While some say they want the project to get the green light and feel it will have a positive economic effect, others believe the environmental cost of the $200 million facility is too high to pay.
The constituencies of Cayman Brac West and Little Cayman, and Cayman Brac East carry voting blocks of 573 and 473 electors, respectively. While those figures may be low compared to a single constituency on Grand Cayman, they could still be influential.
The way the referendum is structured, more than half of the total electorate in the Cayman Islands must vote no to the project for the result to be binding on government. That means those who don’t show up at the polls will effectively be counted in the pro-port column.
Fewer than 10% of Cayman Brackers signed the petition for the referendum, raising the concern that indifference to the issue from a population more than 80 miles away, could skew the vote. However, Brackers who spoke to the Compass said they were very much engaged and interested in the debate.
For Melvern Brown getting the project off the ground is imperative as he said he wants to see the islands progress.
“It will be good for the Cayman Islands far as I can see. ‘Cause if they don’t do that after a while cruise ship will probably stop coming. I think that will be a good thing I believe and so many people will get work,” Brown said.
He said he intends to vote when the referendum is held so his voice can be heard.
“I will be voting for it [in] the referendum, if they [other voters] want to they should stand up for it,” Brown added.

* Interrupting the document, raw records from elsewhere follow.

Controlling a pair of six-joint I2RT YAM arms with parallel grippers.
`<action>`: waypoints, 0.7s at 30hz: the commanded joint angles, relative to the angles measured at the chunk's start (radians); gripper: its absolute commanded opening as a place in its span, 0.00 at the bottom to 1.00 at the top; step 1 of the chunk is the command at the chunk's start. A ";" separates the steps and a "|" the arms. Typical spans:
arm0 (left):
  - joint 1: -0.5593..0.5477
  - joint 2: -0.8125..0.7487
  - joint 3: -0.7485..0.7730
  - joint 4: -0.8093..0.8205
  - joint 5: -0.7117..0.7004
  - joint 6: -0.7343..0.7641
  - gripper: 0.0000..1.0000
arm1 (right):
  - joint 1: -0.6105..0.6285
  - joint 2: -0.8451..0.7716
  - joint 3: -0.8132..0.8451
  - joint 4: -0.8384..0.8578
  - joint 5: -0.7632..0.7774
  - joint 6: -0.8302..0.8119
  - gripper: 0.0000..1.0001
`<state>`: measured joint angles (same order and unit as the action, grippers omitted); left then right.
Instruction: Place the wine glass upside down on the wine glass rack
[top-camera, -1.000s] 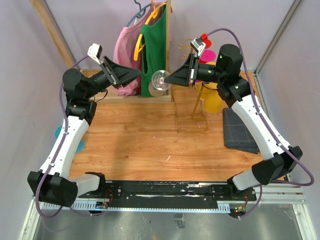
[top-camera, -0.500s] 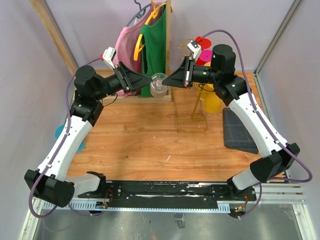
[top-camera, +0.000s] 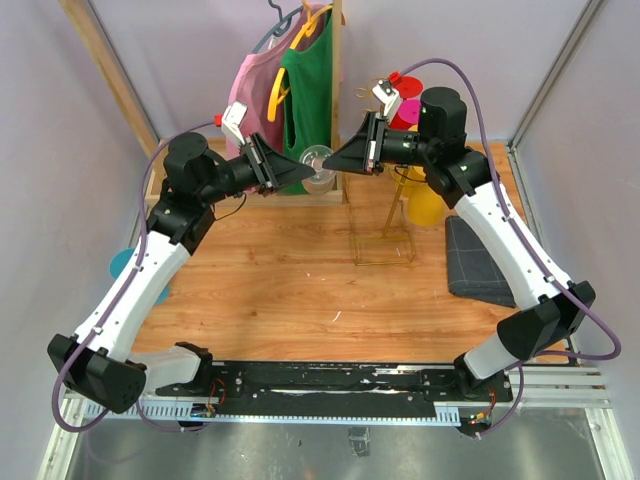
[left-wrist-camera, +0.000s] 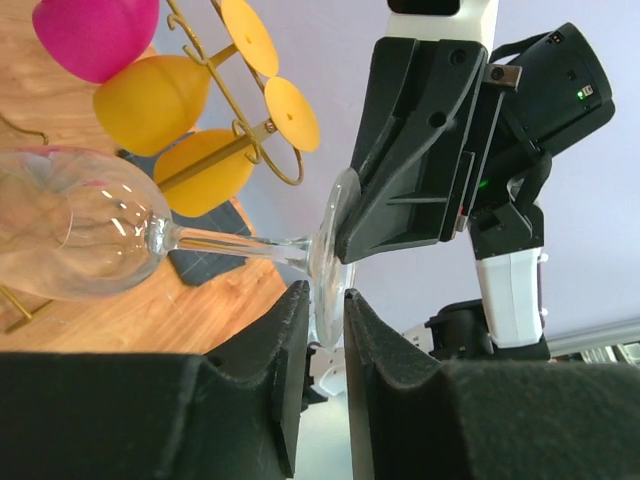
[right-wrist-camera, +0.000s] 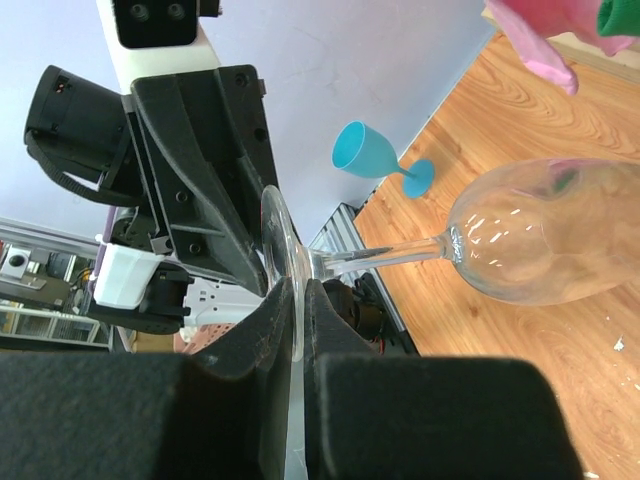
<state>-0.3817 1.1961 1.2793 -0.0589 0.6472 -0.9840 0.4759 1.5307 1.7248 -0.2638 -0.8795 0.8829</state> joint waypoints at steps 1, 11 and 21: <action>-0.028 0.010 0.056 -0.032 -0.044 0.042 0.22 | 0.030 -0.002 0.048 0.015 0.020 -0.039 0.01; -0.054 0.016 0.074 -0.054 -0.100 0.047 0.00 | 0.036 -0.009 0.040 -0.005 0.034 -0.062 0.01; -0.054 0.013 0.097 -0.064 -0.108 0.059 0.00 | 0.036 -0.017 0.026 -0.005 0.038 -0.068 0.01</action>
<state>-0.4232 1.2095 1.3308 -0.1467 0.5503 -0.9657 0.4763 1.5318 1.7363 -0.2874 -0.8513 0.8288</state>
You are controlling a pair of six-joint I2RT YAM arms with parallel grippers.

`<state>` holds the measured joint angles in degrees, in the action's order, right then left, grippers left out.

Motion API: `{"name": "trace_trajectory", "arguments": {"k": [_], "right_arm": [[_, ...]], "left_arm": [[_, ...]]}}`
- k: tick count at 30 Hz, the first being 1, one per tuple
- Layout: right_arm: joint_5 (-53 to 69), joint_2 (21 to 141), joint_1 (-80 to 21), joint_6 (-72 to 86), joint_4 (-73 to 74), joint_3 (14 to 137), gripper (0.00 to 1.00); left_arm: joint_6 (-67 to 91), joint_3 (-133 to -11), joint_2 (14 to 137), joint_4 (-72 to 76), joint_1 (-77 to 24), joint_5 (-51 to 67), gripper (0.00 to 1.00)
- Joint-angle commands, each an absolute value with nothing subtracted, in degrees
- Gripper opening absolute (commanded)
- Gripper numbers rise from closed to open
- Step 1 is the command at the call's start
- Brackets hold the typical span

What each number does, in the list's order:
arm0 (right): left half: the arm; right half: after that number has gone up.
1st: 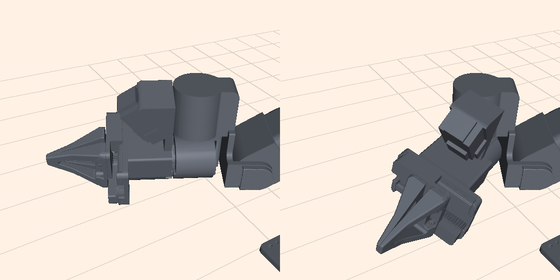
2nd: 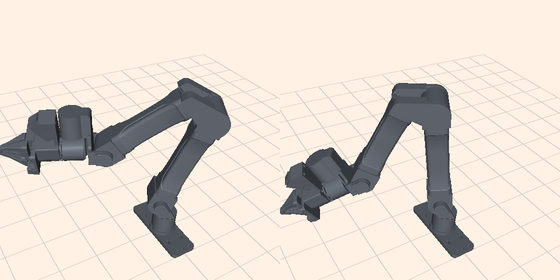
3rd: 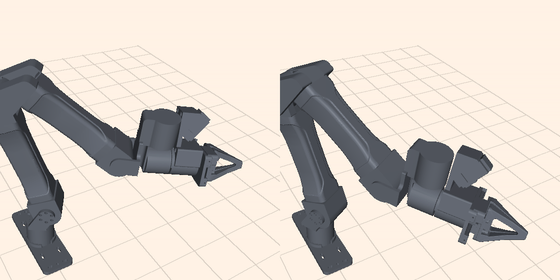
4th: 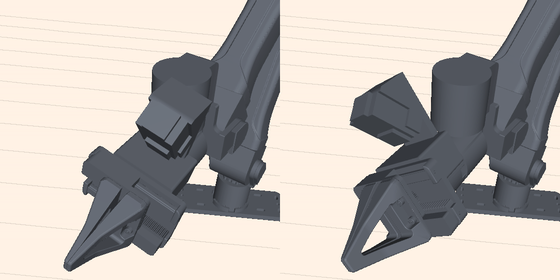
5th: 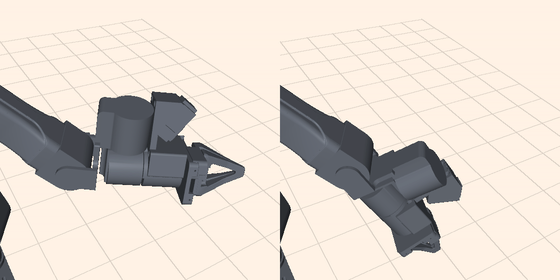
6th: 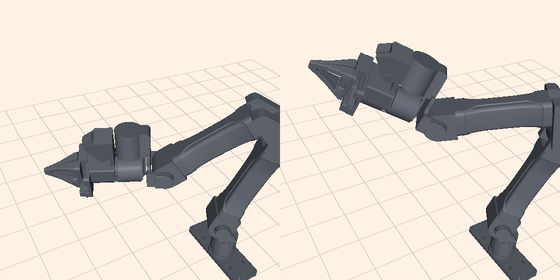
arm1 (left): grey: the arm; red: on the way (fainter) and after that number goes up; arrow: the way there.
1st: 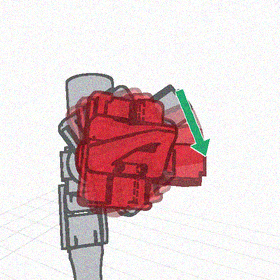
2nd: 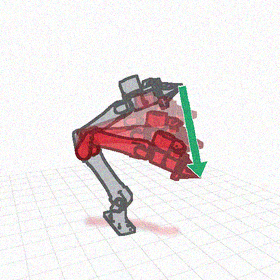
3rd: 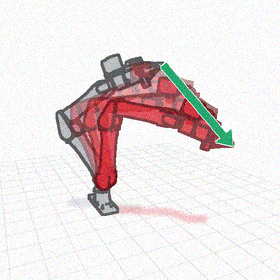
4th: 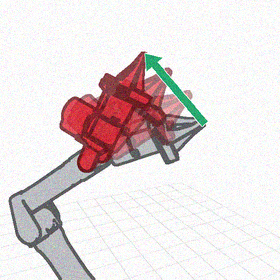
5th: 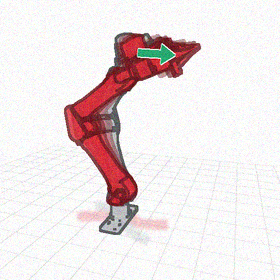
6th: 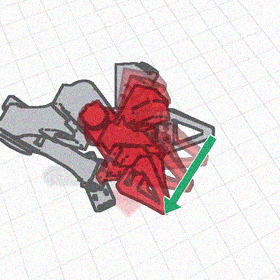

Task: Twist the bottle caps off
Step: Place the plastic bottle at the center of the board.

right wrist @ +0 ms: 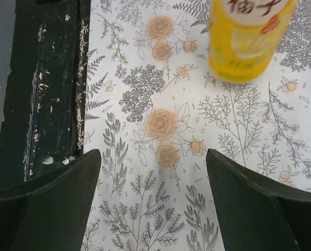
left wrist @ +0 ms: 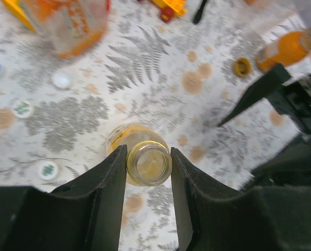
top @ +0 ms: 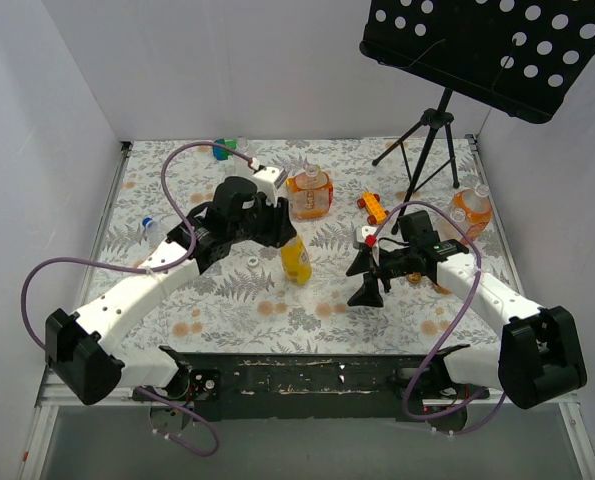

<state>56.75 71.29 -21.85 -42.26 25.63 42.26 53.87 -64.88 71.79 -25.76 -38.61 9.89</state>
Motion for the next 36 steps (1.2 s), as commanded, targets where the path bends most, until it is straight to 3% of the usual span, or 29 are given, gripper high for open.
{"name": "trace_trajectory", "arguments": {"k": [1, 15, 17, 19, 24, 34, 36], "right_arm": [[57.8, 69.3, -20.7, -42.9, 25.9, 42.7, 0.88], [57.0, 69.2, -20.6, -43.2, 25.8, 42.4, 0.88], [56.9, 69.1, -20.5, -43.2, 25.7, 42.4, 0.88], [56.7, 69.0, -20.4, -43.2, 25.7, 42.3, 0.88], [56.3, 68.6, -20.0, -43.4, 25.7, 42.0, 0.88], [51.5, 64.3, -19.1, -46.9, 27.0, 40.9, 0.89], [50.7, 62.3, -18.4, -46.4, 27.0, 41.2, 0.89]], "left_arm": [[46.6, -71.1, 74.3, -25.8, -38.0, -2.7, 0.0], [44.6, -73.9, 82.7, -21.7, -33.7, -1.6, 0.0], [44.8, -74.5, 83.0, -22.7, -33.5, -1.6, 0.16], [45.3, -75.1, 83.1, -23.7, -33.2, -1.7, 0.38], [46.4, -75.7, 81.7, -25.5, -32.8, -1.9, 0.68], [48.1, -82.7, 77.1, -29.9, -31.3, 2.5, 0.98], [48.7, -84.1, 75.8, -31.1, -30.7, 3.8, 0.98]]}}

However, the feeling was not the same for Evelyn (she requested her full name not be used).
She said the funding and attention given to the project would be better spent on programmes for young people and creating more development for Cayman Brac.
“They don’t just have to focus on Grand Cayman itself. That’s a problem with here. A lot of times we over here in Cayman Brac don’t have the opportunities that Grand Cayman has because we don’t have the infrastructure here,” she said. “So why is it that government can’t build the things that they want to have over there and bring some of that over to us so we can develop our stuff that we can become just as good as Grand Cayman?”
She contended that the environmental impact of the project will have lasting effects and the country cannot accommodate the projected large volume of cruise visitors.
“We are known for our dive sites, our coral, sea life so why are we going to destroy that just because in hopes to accommodate more people coming in? Even with the cruise ships that do come in George Town is ram-packed,” she added.
Virginia McLaughlin does not see it that way. For her the large issue is protecting Cayman from economic failure and giving employment opportunities to those who need it.
She said when she returned from the US with her son it was a challenge to find employment.
“Some people are fighting against it. They shouldn’t fight against it, let it happen and if it happens be happy with it. I am happy for it because I will vote for it,” she said.